As more people and more devices get connected to the Internet, the lure of centralizing control to make it easier for companies to manage them is bumping its head against the initial design of the Internet to drive reliability and scalability. With every new largely centralized system that comes online, the Internet becomes more brittle, as centralization creates an increased number of single points of failure. In a world where hackers are looking for new ways to take down infrastructures, those centralized services must double down on increasing security and reliability if we want the Internet to survive.
Startups relying on standardized infrastructures can easily go to market but complete reliance on a single set of servers is akin to building a castle on a swamp. While companies like Amazon, Microsoft, Google, and others have a responsibility to ensure the infrastructures they provide remain stable, it is important for any company to consider how to best balance their offerings across different data centers and how to adapt in case of failures.
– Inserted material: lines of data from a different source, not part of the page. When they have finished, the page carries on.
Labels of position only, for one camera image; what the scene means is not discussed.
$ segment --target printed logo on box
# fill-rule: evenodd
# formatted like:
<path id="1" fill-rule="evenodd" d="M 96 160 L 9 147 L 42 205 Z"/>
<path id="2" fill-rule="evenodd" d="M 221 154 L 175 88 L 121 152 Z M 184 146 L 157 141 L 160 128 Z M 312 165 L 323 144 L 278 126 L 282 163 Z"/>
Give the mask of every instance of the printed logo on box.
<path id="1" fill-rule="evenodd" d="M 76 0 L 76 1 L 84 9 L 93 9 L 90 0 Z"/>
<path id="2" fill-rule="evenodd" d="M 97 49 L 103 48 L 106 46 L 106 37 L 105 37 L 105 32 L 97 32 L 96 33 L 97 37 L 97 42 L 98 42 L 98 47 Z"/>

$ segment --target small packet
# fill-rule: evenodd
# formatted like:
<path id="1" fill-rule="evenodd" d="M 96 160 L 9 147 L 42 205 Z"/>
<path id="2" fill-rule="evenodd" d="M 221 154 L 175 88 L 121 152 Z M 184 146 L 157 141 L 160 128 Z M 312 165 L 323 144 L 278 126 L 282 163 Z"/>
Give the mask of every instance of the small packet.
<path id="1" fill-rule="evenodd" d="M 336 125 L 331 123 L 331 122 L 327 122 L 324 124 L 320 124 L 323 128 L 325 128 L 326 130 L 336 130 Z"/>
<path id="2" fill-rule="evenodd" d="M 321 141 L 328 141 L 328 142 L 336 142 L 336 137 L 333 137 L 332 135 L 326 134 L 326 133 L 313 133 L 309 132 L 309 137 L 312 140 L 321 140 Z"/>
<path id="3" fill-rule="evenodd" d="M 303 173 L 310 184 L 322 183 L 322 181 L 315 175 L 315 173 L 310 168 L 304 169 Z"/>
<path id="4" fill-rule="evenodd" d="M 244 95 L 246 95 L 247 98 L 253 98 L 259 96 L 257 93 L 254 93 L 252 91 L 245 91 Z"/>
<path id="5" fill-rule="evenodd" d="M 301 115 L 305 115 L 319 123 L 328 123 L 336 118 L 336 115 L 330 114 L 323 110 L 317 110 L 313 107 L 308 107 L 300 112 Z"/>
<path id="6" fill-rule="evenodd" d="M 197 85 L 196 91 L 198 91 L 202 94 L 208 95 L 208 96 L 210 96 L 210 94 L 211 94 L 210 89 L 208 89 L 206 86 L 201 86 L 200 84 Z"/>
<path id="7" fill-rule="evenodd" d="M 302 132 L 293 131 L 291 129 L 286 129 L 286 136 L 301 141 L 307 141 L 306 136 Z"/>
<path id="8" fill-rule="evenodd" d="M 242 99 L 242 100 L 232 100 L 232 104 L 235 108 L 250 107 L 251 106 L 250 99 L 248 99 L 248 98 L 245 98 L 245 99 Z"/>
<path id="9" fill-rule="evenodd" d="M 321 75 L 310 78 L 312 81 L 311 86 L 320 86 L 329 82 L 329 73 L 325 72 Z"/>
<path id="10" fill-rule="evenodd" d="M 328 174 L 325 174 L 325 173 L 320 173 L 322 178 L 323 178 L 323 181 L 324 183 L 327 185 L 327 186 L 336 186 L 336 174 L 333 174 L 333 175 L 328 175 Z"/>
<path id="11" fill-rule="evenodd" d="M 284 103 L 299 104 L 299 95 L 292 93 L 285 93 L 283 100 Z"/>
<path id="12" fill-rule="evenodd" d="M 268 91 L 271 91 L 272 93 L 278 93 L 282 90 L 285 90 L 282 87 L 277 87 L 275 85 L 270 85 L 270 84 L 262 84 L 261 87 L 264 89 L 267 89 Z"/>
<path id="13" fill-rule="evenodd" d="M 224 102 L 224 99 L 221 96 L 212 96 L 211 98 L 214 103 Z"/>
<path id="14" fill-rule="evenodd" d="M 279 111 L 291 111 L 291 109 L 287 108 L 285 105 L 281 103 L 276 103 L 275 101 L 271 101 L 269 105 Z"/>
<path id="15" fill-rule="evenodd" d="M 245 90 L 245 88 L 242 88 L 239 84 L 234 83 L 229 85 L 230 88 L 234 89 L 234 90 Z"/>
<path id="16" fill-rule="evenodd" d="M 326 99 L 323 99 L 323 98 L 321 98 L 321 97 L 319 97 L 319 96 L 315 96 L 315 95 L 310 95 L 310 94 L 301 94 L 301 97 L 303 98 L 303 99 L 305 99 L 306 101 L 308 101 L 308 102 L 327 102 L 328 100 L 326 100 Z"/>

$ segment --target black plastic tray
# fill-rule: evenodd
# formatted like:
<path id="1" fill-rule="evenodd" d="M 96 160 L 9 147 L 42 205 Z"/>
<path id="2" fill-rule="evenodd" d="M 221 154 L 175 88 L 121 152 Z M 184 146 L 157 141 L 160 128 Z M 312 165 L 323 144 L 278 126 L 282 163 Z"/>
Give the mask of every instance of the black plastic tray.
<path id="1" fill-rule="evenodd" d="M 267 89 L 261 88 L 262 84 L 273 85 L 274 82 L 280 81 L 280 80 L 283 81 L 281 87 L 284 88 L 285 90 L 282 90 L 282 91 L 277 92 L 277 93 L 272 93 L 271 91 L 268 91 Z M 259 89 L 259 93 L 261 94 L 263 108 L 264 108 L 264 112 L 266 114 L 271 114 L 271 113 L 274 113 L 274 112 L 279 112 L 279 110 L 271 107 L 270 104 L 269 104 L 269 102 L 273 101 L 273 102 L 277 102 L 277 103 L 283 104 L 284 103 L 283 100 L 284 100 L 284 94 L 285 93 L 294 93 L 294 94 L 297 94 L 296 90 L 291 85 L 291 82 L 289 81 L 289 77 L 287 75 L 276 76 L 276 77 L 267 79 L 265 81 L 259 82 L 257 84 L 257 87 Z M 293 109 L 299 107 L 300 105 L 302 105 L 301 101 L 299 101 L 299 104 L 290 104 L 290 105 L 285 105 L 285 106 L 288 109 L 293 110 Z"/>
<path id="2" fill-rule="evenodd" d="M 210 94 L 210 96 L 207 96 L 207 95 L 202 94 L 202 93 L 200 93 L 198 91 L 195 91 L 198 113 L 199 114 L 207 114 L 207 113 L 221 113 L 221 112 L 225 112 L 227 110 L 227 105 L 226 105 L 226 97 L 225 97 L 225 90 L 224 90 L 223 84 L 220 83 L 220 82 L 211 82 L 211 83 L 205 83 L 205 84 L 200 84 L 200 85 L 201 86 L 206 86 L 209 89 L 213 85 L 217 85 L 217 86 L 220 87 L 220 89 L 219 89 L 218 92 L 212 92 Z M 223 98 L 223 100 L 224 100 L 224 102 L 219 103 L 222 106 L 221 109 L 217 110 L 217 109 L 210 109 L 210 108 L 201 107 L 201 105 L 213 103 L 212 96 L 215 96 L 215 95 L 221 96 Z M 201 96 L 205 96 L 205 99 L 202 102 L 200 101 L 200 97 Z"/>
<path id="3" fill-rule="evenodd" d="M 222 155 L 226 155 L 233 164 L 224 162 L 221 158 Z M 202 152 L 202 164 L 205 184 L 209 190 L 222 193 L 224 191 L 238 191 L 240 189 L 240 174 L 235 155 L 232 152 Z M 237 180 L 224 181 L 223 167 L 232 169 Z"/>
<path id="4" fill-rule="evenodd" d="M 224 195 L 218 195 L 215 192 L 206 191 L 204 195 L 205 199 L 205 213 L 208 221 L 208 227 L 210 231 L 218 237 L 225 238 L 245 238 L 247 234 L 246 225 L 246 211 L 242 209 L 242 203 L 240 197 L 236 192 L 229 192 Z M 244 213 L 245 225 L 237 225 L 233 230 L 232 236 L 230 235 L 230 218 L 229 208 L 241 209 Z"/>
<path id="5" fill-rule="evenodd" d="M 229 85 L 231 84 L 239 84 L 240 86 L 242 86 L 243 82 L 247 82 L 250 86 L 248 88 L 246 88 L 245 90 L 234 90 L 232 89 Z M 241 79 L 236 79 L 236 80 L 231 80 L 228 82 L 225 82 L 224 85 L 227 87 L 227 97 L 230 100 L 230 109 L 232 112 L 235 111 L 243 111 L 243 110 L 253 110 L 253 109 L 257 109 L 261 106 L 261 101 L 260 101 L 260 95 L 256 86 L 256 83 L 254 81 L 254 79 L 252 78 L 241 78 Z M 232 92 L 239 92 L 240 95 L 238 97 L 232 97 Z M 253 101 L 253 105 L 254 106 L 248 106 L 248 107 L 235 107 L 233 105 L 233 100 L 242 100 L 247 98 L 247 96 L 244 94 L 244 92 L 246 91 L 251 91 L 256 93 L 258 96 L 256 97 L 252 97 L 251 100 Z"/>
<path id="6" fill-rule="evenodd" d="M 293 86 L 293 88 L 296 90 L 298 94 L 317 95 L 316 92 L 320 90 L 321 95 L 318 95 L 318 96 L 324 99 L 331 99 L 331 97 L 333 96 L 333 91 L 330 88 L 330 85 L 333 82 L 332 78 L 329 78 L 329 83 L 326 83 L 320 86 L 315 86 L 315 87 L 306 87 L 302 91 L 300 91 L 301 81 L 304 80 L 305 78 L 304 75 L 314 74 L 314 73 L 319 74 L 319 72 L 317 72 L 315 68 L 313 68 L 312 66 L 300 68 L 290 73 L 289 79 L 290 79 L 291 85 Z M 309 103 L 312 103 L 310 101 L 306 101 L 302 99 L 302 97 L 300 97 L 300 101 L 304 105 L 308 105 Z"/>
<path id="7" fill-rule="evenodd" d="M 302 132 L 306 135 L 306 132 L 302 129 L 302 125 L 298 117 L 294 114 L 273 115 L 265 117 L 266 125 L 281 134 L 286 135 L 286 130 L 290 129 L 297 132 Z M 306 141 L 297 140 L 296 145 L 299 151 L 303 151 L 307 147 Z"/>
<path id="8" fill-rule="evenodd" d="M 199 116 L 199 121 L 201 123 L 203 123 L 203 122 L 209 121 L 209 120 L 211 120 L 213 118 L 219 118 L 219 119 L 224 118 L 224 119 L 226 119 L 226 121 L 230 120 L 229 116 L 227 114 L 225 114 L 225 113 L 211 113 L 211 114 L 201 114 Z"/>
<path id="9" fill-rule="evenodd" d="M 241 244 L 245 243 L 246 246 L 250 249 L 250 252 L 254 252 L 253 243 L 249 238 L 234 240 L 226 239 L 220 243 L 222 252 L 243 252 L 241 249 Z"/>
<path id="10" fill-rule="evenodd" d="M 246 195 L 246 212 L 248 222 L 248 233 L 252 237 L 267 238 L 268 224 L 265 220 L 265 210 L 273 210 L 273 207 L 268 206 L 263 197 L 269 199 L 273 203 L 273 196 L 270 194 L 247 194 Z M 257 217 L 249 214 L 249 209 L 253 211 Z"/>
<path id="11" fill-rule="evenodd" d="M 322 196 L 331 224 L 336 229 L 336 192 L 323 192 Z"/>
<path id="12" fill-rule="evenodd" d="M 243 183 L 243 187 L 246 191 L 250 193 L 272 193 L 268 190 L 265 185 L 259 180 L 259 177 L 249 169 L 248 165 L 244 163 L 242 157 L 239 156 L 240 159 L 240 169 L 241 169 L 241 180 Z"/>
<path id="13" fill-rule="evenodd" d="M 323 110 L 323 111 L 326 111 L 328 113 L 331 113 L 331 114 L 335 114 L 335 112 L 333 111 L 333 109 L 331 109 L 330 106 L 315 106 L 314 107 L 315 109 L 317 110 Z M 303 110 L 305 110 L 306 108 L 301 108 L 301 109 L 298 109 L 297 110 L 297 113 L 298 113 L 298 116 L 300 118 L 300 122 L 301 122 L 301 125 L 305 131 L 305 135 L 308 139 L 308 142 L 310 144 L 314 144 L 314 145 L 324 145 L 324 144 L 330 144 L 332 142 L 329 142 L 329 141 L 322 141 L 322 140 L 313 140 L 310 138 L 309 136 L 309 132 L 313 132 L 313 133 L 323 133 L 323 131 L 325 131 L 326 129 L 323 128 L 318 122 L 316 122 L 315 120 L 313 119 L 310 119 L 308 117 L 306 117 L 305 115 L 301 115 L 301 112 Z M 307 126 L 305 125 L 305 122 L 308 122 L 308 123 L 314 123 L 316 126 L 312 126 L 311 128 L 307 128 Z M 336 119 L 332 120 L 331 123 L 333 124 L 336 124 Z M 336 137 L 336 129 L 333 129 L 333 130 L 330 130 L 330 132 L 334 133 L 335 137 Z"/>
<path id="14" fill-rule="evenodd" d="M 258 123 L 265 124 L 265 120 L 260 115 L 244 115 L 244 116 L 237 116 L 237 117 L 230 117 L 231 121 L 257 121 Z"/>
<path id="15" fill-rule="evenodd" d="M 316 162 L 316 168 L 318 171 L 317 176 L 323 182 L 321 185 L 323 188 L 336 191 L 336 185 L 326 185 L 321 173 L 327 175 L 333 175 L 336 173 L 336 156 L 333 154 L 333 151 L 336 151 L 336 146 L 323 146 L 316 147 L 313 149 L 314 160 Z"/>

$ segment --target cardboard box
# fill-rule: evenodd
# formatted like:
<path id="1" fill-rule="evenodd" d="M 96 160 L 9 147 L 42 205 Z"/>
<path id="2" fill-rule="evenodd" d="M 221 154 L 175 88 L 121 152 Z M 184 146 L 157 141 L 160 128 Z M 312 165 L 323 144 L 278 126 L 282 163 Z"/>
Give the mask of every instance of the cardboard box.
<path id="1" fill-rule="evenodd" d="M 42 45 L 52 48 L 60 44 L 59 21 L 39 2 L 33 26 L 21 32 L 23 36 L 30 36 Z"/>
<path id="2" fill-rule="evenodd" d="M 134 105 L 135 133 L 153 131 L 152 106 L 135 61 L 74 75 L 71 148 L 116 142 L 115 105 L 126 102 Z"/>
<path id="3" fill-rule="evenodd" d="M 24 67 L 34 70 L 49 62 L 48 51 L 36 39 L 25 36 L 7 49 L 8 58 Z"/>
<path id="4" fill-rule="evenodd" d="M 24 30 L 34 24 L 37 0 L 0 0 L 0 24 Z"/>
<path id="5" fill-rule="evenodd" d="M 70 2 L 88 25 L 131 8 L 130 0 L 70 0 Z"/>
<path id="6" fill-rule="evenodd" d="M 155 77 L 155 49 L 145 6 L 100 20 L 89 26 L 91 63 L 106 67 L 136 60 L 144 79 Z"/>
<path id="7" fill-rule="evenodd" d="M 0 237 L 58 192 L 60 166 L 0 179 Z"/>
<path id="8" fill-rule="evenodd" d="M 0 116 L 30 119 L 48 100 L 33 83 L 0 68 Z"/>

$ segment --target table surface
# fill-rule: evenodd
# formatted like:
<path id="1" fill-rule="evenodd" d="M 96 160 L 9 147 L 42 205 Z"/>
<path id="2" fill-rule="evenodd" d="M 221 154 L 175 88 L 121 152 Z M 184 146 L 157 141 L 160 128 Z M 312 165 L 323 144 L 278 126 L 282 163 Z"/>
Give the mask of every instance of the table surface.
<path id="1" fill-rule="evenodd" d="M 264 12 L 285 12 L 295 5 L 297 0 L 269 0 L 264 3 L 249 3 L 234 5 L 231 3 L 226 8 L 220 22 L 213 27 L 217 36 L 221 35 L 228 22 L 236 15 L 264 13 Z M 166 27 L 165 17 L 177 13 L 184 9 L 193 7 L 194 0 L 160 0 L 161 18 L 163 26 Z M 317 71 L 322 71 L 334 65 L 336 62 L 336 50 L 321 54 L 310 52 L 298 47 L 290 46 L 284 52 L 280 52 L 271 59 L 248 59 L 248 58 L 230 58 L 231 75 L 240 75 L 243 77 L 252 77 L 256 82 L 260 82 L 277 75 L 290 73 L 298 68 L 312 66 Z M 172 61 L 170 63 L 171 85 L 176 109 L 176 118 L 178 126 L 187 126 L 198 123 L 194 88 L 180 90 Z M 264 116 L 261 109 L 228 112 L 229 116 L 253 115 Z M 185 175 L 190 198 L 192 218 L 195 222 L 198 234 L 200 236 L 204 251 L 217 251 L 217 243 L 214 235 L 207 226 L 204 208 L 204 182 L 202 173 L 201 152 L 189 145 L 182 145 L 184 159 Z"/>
The challenges presented in those recent outages are nothing new to the Internet and many of the smarter companies have taken lessons from history and built their offering in a way that ensures reliability and stability. For example, while many companies were flailing because of this week’s S3 failure, Netflix, one of the poster boys for Amazon services, was fine. In 2012, the company suffered from a major outage and learned its lesson. It built a set of tools to ensure that content keeps streaming even if the underlying data centers go dark and created a bunch of programs called “the Simian Army” to disrupt its own services.
Having successfully proven them to work, the company now open sourced that software so anyone can use and improve it. Many of the companies which failed yesterday may be well served to take advantage of it to avoid the next infrastructure failure.